The Gulbenkian Museum is an outstanding museum that displays art from 2000 BC to the early twentieth century. The collection was donated by Calouste Gulbenkian, a philanthropist and patron of the arts of Armenian descent.
The Gulbenkian Foundation
In his last will Calouste Gulbenkian bequeathed the Portuguese state with his fortune and his large collection of artwork.
In 1956, one year after his death, the Gulbenkian Foundation was created which according to his will, supports the arts, science, education and social welfare. Today the foundation supports a large number of cultural projects and cultural centers and it organizes activities and temporary exhibitions.
The foundation is headquartered in a modern complex set in a lush garden. It has a large library, an open air auditorium and two museums: the Gulbenkian Museum and the Modern Art Centre, which opened in 1983.
Gulbenkian’s collection of ancient art is housed in a modern purpose-built museum from 1969, with ample space to display the collection without overwhelming the visitors.
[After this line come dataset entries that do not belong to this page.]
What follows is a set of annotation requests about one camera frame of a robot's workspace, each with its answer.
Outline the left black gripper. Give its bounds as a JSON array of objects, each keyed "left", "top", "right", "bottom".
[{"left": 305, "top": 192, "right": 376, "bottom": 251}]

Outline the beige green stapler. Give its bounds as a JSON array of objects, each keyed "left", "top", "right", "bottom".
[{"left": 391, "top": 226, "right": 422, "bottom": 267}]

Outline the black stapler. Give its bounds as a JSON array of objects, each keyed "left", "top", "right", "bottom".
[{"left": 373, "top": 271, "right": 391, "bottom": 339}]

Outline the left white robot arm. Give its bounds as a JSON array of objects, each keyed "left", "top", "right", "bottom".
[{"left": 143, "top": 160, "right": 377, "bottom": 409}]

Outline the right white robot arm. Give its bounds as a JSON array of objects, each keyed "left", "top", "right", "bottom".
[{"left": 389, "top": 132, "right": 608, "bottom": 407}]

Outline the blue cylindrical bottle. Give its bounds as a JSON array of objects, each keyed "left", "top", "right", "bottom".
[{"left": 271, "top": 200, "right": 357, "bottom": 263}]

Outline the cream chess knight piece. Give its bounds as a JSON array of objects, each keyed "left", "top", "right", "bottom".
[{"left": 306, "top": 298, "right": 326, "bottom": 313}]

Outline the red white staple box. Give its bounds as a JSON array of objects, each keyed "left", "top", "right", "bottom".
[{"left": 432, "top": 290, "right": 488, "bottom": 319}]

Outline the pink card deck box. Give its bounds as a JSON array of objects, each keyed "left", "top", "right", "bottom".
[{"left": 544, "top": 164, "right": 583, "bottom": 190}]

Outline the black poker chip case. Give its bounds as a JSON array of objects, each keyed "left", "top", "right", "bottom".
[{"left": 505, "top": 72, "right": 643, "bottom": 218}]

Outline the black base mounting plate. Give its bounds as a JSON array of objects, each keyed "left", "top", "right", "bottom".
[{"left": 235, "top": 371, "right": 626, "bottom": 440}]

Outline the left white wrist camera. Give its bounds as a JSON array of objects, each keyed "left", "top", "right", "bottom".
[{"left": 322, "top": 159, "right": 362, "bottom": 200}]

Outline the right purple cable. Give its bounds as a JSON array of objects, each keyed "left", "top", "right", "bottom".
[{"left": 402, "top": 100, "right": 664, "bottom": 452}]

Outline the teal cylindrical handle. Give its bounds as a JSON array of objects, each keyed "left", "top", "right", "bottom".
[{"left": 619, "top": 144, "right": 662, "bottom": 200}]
Most of the about three thousand pieces of art were collected by Gulbenkian himself, who had an excellent taste. The art, which ranges from tapestry, ceramics, jewelry and glassware to paintings, sculpture and furniture is displayed in spacious well lighted rooms and divided into two circuits.
The first one is devoted to Egyptian art, Classical art and objects from the Middle and Far East. Highlights include Egyptian scarabs, a Greek Vase, Roman jewelry, Assyrian bas-reliefs, Persian tapestries, Chinese porcelain and Japanese paintings.
The second circuit shows European art, with an emphasis on French decorative arts. Of note are the medieval illuminated books, a collection of paintings from Flemish, Italian and French masters, and a collection of eighteenth-century French furniture, of which Gulbenkian was particularly fond. A whole room is dedicated to the Art Nouveau jewelry of René Lalique, a designer who created jewels that were often inlaid with precious stones and decorated with gold or enamel.
Calouste Sarkis Gulbenkian
Calouste Gulbenkian was an Armenian petrol magnate who was born in the Ottoman empire in 1869.
His collection started with the purchase of old coins at a market when he was just fifteen years old. He acquired his fortune with the exploration of oil in the Middle East and in 1928 he obtained the nickname ‘Mister 5%’ after he sold his company to four of the largest oil companies in the world in return for five percent of the stocks.
Gulbenkian spent much of his life in London and Paris, but during the Second World War he settled for Lisbon – Portugal remained officially neutral during the war – where he lived until his death in 1955.
Throughout his life Gulbenkian collected more than six thousand pieces of art. During the last twenty years of his life he spent much time deciding where his collection would be displayed. He initially planned to hand it over to the National Gallery in London and later discussions were initiated with the National Gallery of Art in Washington, DC but no agreement could be reached. After his death, in 1960, the collection was brought to Portugal and a dedicated museum finally opened in 1969. Gulbenkian himself is honored with a large monument in front of the headquarters of the Gulbenkian Foundation. The monument shows him seated in front of a giant falcon.